One report added to the drama by exclaiming that in the area of the crash, the temperature "had fallen to zero!" So that's another miracle. If the temperature had dropped by just another forty degrees, the region would have been home to arctic wildlife and England's fly-half hero could have been EATEN BY POLAR BEARS.

This sort of story is taking the obsession to a new level, suggesting that Jonny Wilkinson is not only a sporting hero but a superhero in life in general. If this carries on, he'll end up like the president of North Korea. Everywhere he goes, school kids will be forced to line up and sing "O great and noble kicker, if you haven't got a ball, I would gladly allow my organs to be be drop-kicked into touch by your majestic instep for a line-out deep into opposition territory". And the story of the crash will be rewritten to read "It seemed Jonny had no way of avoiding those trees. But he swerved the car past three oaks, fooled another with a dummy before screeching to a halt and parking in the corner with not a scratch on him.
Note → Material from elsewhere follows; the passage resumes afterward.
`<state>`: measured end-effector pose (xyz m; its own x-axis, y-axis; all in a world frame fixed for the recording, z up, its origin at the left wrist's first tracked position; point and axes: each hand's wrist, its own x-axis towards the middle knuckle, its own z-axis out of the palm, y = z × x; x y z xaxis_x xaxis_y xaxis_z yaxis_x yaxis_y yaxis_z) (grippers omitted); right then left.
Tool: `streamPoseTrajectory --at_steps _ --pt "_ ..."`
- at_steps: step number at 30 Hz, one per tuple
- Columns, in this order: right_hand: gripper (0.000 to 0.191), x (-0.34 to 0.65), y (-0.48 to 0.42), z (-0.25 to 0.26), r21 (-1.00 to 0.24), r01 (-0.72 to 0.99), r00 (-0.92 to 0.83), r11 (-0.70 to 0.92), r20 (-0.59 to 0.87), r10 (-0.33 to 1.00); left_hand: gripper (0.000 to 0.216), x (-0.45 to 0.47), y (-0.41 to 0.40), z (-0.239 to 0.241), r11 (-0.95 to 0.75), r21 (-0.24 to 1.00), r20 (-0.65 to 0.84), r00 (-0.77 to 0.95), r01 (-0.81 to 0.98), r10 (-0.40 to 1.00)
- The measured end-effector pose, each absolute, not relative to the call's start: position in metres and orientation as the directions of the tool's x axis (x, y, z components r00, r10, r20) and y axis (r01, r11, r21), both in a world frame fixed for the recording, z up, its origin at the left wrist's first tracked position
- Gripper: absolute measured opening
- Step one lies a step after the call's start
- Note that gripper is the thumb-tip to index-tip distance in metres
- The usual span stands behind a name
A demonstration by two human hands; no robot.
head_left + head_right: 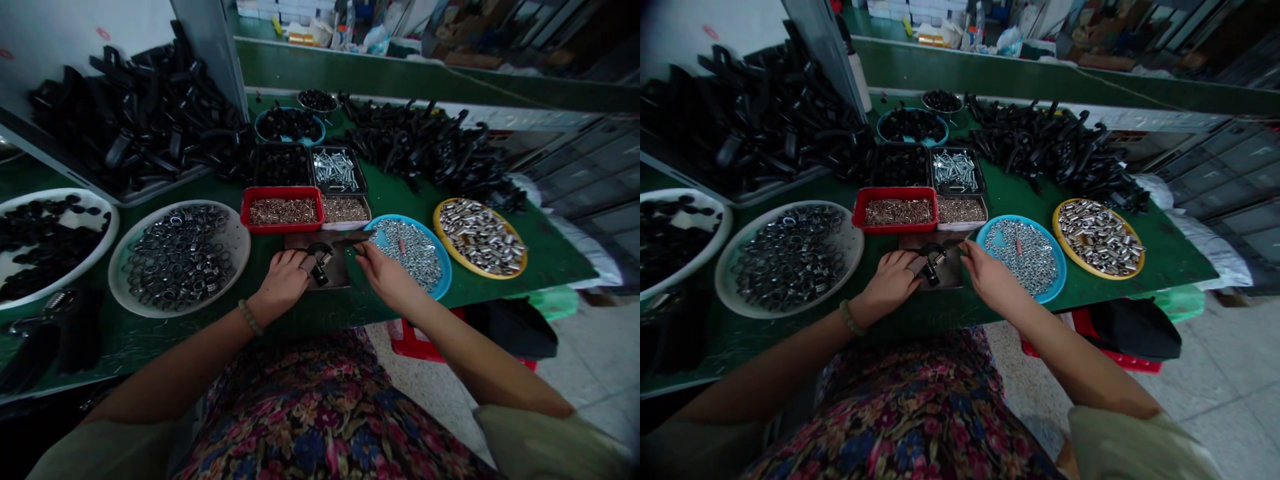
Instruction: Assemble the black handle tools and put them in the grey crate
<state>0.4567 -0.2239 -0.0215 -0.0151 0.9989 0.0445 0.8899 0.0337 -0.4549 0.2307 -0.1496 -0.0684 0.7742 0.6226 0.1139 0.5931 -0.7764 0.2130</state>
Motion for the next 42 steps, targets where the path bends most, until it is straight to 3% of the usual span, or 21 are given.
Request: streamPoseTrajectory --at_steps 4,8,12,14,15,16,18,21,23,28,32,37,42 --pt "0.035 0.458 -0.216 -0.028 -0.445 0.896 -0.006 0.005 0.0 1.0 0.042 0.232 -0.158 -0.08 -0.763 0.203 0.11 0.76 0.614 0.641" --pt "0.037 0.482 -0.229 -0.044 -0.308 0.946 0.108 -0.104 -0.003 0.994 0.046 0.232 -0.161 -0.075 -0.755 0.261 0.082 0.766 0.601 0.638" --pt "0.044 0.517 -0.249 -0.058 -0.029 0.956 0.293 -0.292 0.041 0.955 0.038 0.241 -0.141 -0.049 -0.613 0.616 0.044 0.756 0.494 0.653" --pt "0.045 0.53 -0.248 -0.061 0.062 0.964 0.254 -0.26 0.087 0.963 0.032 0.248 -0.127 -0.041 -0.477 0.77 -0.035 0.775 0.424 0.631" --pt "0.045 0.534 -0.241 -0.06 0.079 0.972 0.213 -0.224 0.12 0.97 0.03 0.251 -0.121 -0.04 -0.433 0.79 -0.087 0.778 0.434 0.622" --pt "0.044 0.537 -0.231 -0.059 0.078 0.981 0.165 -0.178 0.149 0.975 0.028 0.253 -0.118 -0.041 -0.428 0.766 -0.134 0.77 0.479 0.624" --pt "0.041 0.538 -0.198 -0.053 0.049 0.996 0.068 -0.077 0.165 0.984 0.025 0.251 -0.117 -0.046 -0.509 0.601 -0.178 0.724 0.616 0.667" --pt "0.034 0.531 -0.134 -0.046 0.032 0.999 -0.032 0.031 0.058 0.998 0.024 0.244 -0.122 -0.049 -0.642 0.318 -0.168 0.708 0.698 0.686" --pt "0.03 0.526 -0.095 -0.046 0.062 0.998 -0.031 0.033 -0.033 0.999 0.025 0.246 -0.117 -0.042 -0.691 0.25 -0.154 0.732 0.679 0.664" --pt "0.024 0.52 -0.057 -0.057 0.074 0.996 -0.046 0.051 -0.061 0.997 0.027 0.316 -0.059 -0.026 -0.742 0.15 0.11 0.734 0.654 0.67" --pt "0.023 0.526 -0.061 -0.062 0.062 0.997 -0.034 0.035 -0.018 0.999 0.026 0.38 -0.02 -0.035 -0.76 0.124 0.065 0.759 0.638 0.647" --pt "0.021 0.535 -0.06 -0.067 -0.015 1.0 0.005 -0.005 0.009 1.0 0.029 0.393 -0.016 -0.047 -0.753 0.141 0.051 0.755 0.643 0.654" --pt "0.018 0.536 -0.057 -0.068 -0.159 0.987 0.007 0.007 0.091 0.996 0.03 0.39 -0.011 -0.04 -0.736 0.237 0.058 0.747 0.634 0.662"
Then there's the woman who wrote in the Daily Mail after the parade. "London was awash with celebratory St George flags, and it was an uplifting, joyous sight. Hopefully, politicians will now realise that nothing makes the people of a nation more resentful than feeling marginalised in their own country." Then it went on to say that if Tessa Jowell had her way "people like me would be frogmarched to political correctness camps to be cured of patriotism and Christian beliefs."
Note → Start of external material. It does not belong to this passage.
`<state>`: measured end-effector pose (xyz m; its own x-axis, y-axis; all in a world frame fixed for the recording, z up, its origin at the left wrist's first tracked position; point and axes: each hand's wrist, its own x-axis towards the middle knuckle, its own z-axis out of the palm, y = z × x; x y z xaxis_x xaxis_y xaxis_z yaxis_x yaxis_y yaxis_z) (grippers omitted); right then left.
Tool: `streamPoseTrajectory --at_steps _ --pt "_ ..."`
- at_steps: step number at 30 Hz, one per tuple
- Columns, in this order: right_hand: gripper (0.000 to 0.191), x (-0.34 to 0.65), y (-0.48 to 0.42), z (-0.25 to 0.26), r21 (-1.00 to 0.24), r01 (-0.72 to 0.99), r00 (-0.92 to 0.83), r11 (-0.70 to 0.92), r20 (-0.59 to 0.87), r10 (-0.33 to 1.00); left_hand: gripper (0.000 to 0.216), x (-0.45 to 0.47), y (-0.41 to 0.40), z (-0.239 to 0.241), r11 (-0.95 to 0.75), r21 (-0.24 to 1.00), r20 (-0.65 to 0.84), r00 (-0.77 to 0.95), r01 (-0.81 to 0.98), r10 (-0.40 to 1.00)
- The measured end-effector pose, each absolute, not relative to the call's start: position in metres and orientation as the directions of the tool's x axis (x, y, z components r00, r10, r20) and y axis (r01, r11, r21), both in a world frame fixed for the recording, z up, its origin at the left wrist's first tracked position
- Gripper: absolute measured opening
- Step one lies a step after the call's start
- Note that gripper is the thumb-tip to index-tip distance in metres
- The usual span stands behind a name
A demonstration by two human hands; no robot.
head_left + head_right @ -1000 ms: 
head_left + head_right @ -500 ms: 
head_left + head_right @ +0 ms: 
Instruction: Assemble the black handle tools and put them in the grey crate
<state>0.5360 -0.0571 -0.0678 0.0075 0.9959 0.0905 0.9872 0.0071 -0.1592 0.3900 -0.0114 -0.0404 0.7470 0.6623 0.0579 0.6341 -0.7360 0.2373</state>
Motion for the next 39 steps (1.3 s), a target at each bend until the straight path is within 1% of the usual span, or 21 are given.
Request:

So for some people this wasn't just a welcome for a sports team, it was a political demonstration. They must have been tempted to declare "Rugby parade shows the euro is not wanted". Maybe other campaigns should do this. After Arsenal's next home game there could be a press statement saying "the marvellous turnout of 50,000 shows the widespread opposition to the arms trade. The robust cries of 'you're shit and you know you are' show what the people of north London think of British Aerospace".

No one has yelled more about the joyous display of patriotism than The Sun. But if its owner really meant that, why didn't he use his paper to support Australia? Does that count as patriotism, to support whatever country you happen to be in at the time? Presumably then, Rupert Murdoch would approve if every soldier that arrived in Iraq said "well now I'm here I support Iraq" and started firing at the Americans.

The rugby world cup would be so much more memorable if left as what it was, a thrilling competition and no more. Instead it's used to justify rants such as another in the Mail about the world cup win being an advert for "real men. They do not get their hair permed. They do not wear diamond ear studs". Please Jonny, turn up to your next match in a blouse and a tweed skirt to announce "I ought to tell you I'm a woman trapped in a fly-half's body".